Especially to get away from the reminders of everyday life, the angst of the global pandemic and the bombardment of media messages. She spent 19 years as a member of the media, reporting for the Ventura County Star, including a stint embedded with troops during the Iraq War. She later was on a team with the San Diego Union Tribune and shared a Pulitzer Prize for uncovering illegal activity involving Representative Duke Cunningham, who pleaded guilty to accepting at least $2.3 million. bribe dollars.
“I turned to art because it had a more abstract nature. Maybe I thought I could reach people’s souls, well, reach them in a different way,” she said.
Dodge grew up in the Bay Area and lived in San Diego and Los Angeles until recently moving to Pasadena. She loves the Inland Empire, where the art world is “sort of finding its own.”
She became an artist in residence to reflect the world of nature. She was chosen in part because her artwork would highlight the Mojave Desert, Gabriel Thorburn, a volunteer with the Mojave National Artists Foundation, said Thursday.
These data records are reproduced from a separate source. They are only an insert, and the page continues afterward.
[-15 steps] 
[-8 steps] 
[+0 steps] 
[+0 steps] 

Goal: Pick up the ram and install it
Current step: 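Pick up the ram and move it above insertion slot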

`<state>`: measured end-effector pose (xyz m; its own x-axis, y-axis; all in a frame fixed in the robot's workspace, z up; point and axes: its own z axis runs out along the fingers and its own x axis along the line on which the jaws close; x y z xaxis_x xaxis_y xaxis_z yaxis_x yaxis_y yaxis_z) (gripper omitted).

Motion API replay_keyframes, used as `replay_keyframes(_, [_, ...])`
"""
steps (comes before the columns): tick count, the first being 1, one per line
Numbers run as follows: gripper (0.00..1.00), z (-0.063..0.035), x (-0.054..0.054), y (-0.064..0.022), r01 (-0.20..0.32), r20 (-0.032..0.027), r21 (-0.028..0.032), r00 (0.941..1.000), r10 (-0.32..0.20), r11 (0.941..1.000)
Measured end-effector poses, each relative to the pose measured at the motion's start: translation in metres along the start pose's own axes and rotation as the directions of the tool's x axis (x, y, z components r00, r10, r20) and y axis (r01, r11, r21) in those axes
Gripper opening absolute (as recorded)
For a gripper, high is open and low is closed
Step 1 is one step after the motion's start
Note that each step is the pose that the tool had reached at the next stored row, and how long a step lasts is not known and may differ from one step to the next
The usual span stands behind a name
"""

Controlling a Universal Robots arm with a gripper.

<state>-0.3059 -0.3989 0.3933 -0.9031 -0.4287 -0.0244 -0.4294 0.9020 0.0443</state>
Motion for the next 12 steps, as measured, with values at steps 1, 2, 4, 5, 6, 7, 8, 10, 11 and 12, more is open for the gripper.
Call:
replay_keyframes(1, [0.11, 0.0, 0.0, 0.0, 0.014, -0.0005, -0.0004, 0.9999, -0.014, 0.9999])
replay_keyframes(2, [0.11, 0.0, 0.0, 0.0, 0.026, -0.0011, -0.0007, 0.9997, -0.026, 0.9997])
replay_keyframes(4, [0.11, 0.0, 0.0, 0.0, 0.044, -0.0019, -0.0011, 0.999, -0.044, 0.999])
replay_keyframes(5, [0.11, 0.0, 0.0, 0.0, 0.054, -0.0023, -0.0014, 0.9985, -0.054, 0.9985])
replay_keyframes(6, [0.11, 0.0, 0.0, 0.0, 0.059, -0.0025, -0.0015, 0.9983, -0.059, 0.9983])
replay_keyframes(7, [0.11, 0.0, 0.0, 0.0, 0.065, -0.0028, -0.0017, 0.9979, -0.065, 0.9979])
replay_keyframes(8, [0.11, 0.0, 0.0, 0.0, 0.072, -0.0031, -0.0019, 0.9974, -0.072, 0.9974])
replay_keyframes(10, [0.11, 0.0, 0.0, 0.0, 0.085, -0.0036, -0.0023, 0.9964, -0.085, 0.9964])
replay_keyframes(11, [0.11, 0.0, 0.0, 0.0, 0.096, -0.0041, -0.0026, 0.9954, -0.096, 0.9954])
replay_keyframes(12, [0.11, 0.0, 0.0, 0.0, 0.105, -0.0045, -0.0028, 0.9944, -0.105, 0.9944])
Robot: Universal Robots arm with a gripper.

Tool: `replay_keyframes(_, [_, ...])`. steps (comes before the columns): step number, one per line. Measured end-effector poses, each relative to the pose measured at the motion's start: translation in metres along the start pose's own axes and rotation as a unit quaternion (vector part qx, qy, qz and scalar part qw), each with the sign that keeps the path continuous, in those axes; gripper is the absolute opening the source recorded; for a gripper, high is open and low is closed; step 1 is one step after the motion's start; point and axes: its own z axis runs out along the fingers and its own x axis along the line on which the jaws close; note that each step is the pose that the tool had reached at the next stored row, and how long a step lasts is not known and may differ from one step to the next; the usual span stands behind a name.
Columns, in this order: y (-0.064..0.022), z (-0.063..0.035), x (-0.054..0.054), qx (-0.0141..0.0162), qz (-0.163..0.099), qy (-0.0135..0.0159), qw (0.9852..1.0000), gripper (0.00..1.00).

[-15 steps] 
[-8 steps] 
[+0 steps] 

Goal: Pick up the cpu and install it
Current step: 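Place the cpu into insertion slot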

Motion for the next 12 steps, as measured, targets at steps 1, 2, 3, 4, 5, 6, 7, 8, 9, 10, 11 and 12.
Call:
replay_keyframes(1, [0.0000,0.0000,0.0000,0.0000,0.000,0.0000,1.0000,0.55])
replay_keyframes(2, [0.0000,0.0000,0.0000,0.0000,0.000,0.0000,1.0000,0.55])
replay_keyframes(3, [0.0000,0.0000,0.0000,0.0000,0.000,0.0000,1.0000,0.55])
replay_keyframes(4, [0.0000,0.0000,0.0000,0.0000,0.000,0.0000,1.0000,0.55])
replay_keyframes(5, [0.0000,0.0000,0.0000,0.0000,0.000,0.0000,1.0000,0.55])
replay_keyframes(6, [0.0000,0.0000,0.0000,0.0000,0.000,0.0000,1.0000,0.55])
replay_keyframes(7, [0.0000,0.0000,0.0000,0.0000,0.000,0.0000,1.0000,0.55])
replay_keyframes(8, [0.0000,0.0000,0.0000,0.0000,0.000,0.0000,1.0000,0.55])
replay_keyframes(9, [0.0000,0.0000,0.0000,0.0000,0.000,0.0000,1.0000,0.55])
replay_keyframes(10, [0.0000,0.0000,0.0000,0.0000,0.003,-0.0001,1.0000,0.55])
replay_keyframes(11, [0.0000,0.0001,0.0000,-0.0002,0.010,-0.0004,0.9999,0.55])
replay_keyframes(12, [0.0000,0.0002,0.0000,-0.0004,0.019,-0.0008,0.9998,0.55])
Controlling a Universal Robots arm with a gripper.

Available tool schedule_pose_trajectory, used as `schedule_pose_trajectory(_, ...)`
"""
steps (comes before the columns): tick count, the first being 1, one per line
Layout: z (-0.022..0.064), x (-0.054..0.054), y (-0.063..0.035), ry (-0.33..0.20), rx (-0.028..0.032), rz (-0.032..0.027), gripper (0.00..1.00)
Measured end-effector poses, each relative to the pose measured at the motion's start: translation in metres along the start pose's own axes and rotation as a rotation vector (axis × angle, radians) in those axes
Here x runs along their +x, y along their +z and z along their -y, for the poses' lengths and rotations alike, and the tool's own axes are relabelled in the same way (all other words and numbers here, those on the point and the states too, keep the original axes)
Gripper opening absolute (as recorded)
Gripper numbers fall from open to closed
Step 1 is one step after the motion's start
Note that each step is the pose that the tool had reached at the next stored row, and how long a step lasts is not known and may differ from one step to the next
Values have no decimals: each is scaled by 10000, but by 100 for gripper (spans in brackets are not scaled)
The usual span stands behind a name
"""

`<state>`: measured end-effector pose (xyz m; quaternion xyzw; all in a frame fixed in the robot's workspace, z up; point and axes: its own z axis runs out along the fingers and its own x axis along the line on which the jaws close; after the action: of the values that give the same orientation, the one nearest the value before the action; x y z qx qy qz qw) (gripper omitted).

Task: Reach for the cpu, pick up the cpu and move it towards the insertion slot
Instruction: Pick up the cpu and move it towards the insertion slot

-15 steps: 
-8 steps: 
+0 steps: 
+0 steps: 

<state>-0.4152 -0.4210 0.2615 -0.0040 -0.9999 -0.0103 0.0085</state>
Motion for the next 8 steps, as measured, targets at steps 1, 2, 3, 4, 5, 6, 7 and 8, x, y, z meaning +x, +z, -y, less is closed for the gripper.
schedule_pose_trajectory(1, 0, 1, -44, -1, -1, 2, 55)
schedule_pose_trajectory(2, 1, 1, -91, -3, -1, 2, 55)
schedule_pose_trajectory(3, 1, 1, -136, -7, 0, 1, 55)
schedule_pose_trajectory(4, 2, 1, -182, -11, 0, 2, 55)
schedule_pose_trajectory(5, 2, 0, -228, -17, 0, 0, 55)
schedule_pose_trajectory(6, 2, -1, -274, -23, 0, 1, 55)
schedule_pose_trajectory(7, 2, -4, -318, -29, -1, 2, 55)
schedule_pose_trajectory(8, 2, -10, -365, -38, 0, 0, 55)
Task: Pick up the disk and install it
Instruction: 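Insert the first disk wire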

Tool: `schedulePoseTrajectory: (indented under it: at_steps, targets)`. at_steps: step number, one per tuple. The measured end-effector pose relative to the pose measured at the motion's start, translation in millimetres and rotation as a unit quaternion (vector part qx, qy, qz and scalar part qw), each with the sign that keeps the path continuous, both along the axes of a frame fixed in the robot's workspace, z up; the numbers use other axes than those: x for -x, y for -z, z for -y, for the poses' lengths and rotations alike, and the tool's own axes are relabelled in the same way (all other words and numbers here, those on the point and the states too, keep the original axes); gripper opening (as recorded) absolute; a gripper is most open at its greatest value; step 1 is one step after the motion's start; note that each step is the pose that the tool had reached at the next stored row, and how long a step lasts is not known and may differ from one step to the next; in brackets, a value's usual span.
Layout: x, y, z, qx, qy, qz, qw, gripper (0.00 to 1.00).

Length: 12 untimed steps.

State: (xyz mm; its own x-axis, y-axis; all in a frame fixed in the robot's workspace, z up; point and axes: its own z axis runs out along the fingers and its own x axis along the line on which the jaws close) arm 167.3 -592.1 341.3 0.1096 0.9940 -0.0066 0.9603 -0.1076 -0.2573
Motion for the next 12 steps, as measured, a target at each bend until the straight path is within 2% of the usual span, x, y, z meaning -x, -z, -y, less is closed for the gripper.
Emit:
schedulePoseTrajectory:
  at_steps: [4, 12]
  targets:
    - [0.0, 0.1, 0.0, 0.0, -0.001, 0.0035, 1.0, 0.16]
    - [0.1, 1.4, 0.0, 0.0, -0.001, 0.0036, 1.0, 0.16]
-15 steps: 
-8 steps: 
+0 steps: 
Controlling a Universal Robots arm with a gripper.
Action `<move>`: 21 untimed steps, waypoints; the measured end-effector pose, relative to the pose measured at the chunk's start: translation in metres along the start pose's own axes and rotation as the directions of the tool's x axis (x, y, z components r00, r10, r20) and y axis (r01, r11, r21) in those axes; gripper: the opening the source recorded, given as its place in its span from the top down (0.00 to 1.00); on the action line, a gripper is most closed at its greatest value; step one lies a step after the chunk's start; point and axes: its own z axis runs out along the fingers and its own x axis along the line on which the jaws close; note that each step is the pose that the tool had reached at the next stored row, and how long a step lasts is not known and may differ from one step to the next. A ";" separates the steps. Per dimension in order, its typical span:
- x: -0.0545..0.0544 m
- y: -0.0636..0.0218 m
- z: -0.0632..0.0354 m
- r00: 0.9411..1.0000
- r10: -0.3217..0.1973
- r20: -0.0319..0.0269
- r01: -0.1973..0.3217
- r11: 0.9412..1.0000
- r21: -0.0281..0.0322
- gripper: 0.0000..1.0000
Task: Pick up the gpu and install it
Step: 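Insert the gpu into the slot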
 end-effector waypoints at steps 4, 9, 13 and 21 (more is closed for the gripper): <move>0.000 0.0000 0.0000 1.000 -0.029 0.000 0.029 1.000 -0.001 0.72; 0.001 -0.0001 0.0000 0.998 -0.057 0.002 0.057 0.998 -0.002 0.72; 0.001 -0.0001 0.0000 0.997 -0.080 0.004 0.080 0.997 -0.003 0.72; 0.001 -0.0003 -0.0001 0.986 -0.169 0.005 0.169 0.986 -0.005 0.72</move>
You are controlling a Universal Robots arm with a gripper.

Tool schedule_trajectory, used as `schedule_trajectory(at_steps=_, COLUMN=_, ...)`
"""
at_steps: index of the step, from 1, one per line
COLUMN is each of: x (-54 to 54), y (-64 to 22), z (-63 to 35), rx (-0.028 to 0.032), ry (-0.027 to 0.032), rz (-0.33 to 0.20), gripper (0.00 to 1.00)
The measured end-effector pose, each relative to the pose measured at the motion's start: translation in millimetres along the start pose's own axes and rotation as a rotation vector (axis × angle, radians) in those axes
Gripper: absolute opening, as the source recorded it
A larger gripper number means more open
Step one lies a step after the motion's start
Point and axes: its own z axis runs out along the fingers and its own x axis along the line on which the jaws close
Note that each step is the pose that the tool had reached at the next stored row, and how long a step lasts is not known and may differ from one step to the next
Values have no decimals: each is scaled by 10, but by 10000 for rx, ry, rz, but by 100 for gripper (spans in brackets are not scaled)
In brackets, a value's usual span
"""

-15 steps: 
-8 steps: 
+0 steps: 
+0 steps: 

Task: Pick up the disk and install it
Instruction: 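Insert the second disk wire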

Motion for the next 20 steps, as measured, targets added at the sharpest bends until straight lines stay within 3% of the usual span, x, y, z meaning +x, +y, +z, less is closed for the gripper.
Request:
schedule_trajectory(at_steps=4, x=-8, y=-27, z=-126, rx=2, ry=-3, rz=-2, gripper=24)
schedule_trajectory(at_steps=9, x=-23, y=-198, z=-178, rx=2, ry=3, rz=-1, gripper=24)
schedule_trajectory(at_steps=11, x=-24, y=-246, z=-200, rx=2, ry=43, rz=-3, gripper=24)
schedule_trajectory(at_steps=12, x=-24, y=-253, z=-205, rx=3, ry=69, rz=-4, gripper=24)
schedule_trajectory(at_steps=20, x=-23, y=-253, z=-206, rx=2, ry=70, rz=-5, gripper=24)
After viewing the exhibit, he said the National Park Service made the right choice. Dodge was one of 10 artists chosen.
“With his exhibit in particular, it gives the viewer a way to reflect on the fragility of our surroundings, especially these magnificent Joshua trees, which have been around for thousands of years,” he said.
Staring in solitude
When she was on the Mojave reservation, Dodge brought her a sketchbook, pens, an iPhone, and a camera. “I just found a rock I can sit on and I’m sitting there. I just am,” she described.
Like many hikers or campers, merging with nature brings mental health benefits. “So many of our lives we rush from one thing to another. We don’t have time to have moments with everything around us in peace. I need moments like that,” said she declared.
At first it was hard to see life in the Mojave Desert. When she focused her lens or pointed her pencil at the Joshua Trees, these inelegant monsters of nature that seemed unreachable became something special to her.
“You realize how incredibly beautiful they are. And their survival is the lesson I learned. They live in a restricted environment, a narrow band of elevation. Yet they go on. They go on, despite everything.
ABOUT THE EXHIBITION
What: “Embrace the Incarnate”, by artist Dani Dodge
Or: Black Rock Art Gallery, Joshua Tree National Park, in the Black Rock Nature Center, 9800 Black Rock Canyon Road, Yucca Valley
Hours: Seven days a week, 8 a.m. to 4 p.m.